About this exercise:
Among the entries that follow, the required portion opens with the line containing "Annotation job — mark the black left robot" and closes with the line containing "<point>136,175</point>". Give that portion again exactly, and nothing else.

____________________

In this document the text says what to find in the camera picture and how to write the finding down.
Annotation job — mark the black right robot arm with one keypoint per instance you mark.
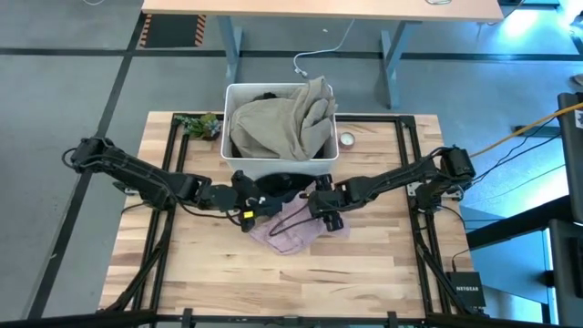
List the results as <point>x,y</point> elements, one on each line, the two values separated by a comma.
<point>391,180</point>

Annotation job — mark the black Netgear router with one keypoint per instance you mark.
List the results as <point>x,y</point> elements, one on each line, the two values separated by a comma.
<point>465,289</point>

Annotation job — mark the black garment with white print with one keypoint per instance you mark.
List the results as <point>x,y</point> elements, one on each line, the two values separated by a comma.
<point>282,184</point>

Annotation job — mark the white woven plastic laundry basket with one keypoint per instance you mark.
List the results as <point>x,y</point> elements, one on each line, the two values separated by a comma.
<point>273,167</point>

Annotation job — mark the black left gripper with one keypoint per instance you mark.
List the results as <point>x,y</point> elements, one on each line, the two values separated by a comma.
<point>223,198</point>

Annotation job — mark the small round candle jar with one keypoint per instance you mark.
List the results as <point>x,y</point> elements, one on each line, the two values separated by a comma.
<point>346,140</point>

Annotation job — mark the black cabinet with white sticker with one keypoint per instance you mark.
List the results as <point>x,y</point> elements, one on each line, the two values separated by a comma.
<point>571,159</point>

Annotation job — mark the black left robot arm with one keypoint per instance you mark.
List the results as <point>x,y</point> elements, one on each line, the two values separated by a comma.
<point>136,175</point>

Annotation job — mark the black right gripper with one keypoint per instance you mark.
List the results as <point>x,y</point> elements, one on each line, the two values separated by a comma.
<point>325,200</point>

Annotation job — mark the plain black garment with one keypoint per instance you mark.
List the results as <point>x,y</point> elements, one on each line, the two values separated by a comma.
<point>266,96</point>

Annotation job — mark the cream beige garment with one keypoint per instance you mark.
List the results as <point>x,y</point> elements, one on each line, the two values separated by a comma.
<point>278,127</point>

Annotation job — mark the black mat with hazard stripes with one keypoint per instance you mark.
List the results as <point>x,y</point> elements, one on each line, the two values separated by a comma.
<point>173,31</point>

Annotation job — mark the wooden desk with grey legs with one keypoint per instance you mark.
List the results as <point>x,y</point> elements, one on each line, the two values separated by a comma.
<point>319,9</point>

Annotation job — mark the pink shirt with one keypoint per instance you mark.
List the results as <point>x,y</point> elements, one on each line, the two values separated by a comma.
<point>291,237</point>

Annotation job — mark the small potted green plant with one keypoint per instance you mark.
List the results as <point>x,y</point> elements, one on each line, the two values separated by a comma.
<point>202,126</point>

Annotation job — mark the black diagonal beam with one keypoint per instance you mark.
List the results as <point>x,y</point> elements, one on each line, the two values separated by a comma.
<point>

____________________

Answer for this exercise:
Annotation job — mark the black left robot arm with one keypoint per instance you mark.
List the results as <point>x,y</point> elements, one on each line, the two values separated by a comma.
<point>136,175</point>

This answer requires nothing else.